非IIDデータ下におけるフェデレーテッド学習におけるマルチタスクオートエンコーダを用いたサンプル選択

要旨

フェデレーテッドラーニングは、データのプライバシーを保証しつつ、複数のデバイスが中央サーバーの管理下で協調的にモデルを訓練する機械学習のパラダイムである。しかし、その性能は冗長なサンプル、悪意のあるサンプル、異常サンプルによって阻害され、モデルの劣化や非効率性を招くことが多い。これらの問題を克服するため、本論文では画像分類向けの新たなサンプル選択手法を提案する。この手法では、マルチタスクオートエンコーダを用い、損失と特徴量の分析を通じてサンプルの寄与度を推定する。我々のアプローチは、教師なし外れ値検出を組み込んでおり、中央サーバーが管理するOne-Class Support Vector Machine (OCSVM)、Isolation Forest (IF)、Adaptive Loss Threshold (AT) 法をクライアント側のノイジーサンプル除去に用いる。
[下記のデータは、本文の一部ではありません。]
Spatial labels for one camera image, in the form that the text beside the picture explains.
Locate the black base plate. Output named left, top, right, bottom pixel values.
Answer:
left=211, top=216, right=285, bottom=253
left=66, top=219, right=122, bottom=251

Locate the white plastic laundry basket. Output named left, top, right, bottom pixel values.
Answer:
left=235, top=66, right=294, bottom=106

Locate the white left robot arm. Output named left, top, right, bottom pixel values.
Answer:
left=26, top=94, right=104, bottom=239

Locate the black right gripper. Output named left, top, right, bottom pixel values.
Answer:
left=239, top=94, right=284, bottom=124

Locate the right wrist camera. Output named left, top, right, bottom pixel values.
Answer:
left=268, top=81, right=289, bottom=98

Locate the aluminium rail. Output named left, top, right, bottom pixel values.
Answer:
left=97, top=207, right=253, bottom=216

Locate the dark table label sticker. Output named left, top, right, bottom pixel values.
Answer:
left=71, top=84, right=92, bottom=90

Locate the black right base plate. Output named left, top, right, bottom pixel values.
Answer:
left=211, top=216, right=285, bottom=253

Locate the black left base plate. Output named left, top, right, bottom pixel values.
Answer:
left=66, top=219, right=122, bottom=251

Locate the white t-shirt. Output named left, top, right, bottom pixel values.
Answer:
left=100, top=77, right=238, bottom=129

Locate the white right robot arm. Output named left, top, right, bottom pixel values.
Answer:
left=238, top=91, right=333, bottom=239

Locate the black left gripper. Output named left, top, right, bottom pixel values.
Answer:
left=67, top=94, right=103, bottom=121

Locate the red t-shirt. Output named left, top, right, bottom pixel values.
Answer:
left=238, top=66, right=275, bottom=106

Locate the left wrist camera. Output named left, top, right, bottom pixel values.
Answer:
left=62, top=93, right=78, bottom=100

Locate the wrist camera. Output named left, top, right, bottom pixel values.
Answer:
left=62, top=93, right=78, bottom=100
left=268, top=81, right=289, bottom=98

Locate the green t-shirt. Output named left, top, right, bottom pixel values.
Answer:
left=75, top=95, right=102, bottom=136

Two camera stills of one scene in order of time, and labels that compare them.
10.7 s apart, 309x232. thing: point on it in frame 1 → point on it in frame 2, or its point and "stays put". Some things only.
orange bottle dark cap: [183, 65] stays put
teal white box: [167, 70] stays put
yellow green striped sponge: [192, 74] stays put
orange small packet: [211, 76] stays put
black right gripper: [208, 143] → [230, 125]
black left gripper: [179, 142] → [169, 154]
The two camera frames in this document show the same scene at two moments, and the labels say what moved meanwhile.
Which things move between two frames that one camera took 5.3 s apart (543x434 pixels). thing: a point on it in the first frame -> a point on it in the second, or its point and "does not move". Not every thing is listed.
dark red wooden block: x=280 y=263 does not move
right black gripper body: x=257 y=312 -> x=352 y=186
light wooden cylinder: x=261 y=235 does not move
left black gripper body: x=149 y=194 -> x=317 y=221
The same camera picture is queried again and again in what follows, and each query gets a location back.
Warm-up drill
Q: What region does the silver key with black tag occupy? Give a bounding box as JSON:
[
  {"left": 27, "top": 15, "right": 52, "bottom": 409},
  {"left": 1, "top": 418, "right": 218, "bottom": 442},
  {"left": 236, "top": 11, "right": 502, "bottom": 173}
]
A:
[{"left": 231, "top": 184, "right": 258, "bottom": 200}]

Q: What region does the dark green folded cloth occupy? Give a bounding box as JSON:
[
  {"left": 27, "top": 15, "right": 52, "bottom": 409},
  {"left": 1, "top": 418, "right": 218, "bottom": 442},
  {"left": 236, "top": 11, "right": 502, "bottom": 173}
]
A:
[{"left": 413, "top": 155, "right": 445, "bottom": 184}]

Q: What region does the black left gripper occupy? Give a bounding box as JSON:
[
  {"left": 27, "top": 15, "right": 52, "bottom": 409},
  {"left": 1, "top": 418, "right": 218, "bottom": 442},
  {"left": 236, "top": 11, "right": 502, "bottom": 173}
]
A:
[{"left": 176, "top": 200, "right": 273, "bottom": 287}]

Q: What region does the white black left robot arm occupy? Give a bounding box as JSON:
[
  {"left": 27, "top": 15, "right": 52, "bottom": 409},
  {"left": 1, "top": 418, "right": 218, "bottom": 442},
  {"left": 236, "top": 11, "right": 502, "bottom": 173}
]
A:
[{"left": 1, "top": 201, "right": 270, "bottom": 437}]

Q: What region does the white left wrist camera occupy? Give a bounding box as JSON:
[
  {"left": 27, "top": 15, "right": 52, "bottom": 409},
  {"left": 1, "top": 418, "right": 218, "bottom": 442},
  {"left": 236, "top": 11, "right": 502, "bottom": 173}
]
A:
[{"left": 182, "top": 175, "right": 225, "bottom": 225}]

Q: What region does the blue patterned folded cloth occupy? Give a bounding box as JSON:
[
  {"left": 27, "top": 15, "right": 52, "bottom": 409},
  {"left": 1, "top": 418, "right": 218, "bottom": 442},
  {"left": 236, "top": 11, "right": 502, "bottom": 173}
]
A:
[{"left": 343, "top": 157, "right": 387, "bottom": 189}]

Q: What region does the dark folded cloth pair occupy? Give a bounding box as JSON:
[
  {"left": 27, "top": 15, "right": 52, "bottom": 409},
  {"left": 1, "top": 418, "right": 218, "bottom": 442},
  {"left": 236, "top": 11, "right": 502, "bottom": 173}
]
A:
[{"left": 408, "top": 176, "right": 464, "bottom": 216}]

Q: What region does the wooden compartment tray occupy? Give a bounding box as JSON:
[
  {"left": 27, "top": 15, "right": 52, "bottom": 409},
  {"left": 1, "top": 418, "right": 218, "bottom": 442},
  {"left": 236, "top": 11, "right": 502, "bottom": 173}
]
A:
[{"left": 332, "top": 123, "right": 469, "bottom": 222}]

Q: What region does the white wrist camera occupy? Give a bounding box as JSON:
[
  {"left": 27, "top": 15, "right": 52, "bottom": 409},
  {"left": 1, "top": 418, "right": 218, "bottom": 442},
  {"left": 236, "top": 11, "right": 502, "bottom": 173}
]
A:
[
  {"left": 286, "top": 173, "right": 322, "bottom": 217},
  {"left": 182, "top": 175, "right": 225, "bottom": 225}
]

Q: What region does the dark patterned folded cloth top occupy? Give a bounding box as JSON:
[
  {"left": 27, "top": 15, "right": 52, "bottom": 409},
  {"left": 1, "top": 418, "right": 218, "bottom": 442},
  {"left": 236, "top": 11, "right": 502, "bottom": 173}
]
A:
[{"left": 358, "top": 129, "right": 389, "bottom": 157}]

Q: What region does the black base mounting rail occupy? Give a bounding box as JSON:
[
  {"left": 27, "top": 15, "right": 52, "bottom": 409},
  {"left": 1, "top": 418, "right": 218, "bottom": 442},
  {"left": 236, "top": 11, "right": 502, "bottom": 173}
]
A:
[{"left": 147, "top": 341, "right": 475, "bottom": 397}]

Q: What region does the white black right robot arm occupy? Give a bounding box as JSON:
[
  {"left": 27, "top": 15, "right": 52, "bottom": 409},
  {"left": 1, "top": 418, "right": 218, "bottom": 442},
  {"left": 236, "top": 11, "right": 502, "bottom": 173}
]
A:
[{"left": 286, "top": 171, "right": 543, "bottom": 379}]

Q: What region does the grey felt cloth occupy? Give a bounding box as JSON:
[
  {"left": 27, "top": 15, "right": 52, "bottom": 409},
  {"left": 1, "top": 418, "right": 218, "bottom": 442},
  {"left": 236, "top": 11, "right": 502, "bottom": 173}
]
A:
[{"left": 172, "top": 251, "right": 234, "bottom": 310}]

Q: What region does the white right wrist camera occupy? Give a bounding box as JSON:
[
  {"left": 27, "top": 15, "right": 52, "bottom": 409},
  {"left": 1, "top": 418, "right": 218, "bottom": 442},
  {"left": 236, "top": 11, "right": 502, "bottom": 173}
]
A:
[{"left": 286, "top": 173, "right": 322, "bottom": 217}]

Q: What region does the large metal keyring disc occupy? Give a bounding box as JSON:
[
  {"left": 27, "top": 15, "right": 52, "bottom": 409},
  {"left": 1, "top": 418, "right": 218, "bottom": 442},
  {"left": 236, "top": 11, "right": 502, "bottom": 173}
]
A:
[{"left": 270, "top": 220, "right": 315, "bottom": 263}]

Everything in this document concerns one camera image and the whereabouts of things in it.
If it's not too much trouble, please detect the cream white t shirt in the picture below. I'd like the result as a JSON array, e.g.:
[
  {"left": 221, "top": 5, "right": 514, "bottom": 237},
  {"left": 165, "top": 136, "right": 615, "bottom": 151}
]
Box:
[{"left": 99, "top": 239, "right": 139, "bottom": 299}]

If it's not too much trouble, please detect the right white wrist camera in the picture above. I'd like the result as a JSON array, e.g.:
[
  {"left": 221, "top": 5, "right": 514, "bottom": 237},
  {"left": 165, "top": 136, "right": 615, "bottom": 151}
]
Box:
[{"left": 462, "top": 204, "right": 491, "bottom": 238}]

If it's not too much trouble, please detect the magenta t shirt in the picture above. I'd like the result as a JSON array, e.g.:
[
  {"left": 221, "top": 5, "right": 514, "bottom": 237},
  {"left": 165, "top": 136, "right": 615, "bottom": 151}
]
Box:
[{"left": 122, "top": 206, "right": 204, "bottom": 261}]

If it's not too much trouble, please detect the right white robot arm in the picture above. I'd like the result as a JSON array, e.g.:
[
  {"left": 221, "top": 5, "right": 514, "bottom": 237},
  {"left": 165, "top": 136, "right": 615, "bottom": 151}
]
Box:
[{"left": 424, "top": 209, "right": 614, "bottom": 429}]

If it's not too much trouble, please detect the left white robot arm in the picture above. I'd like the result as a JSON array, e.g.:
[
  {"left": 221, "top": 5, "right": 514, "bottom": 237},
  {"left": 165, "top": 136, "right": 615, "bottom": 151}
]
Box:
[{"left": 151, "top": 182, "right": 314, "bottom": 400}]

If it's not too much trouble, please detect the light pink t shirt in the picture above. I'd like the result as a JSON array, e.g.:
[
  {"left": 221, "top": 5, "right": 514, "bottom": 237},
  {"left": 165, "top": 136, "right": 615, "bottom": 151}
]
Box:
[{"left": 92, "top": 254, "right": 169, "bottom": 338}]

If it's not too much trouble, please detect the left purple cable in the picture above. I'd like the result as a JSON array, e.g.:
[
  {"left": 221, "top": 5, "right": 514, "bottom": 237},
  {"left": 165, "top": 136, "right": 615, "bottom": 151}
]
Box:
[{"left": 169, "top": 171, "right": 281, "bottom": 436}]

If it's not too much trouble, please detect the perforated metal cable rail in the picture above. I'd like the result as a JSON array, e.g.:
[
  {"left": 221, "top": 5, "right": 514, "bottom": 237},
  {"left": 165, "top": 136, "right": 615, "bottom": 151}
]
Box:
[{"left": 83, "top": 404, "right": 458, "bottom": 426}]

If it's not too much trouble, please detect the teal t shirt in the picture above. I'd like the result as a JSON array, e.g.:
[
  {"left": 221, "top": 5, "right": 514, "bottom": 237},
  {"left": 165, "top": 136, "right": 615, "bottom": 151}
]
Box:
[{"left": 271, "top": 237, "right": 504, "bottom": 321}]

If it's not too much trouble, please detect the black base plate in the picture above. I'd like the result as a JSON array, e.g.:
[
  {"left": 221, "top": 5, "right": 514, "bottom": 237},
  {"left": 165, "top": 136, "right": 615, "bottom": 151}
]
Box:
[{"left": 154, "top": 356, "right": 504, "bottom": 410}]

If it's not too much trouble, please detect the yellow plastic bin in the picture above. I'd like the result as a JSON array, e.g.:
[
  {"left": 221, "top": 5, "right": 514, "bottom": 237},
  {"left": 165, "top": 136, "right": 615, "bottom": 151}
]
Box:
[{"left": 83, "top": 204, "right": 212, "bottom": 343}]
さらに、特徴量ベースのサンプル選択を強化するため、中央サーバーが制御する多クラスDeep Support Vector Data Description (SVDD) 損失を提案する。提案手法を、CIFAR10およびMNISTデータセットにおいて、様々なクライアント数、非IID分布、最大40%のノイズレベルという条件下で検証した。結果は、損失ベースのサンプル選択が精度を大幅に向上させることを示しており、CIFAR10ではOCSVMを用いて最大7.02%、MNISTではATを用いて最大1.83%の精度向上を達成した。加えて、我々のフェデレーテッドSVDD損失は特徴量ベースのサンプル選択をさらに改善し、CIFAR10ではOCSVMと組み合わせて最大0.99%の精度向上をもたらした。これらの結果は、様々なクライアント数やノイズ条件下において、提案手法がモデル精度を改善する有効性を示している。

English

Federated learning is a machine learning paradigm in which multiple devices collaboratively train a model under the supervision of a central server while ensuring data privacy. However, its performance is often hindered by redundant, malicious, or abnormal samples, leading to model degradation and inefficiency. To overcome these issues, we propose novel sample selection methods for image classification, employing a multitask autoencoder to estimate sample contributions through loss and feature analysis. Our approach incorporates unsupervised outlier detection, using one-class support vector machine (OCSVM), isolation forest (IF), and adaptive loss threshold (AT) methods managed by a central server to filter noisy samples on clients. We also propose a multi-class deep support vector data description (SVDD) loss controlled by a central server to enhance feature-based sample selection. We validate our methods on CIFAR10 and MNIST datasets across varying numbers of clients, non-IID distributions, and noise levels up to 40%. The results show significant accuracy improvements with loss-based sample selection, achieving gains of up to 7.02% on CIFAR10 with OCSVM and 1.83% on MNIST with AT. Additionally, our federated SVDD loss further improves feature-based sample selection, yielding accuracy gains of up to 0.99% on CIFAR10 with OCSVM. These results show the effectiveness of our methods in improving model accuracy across various client counts and noise conditions.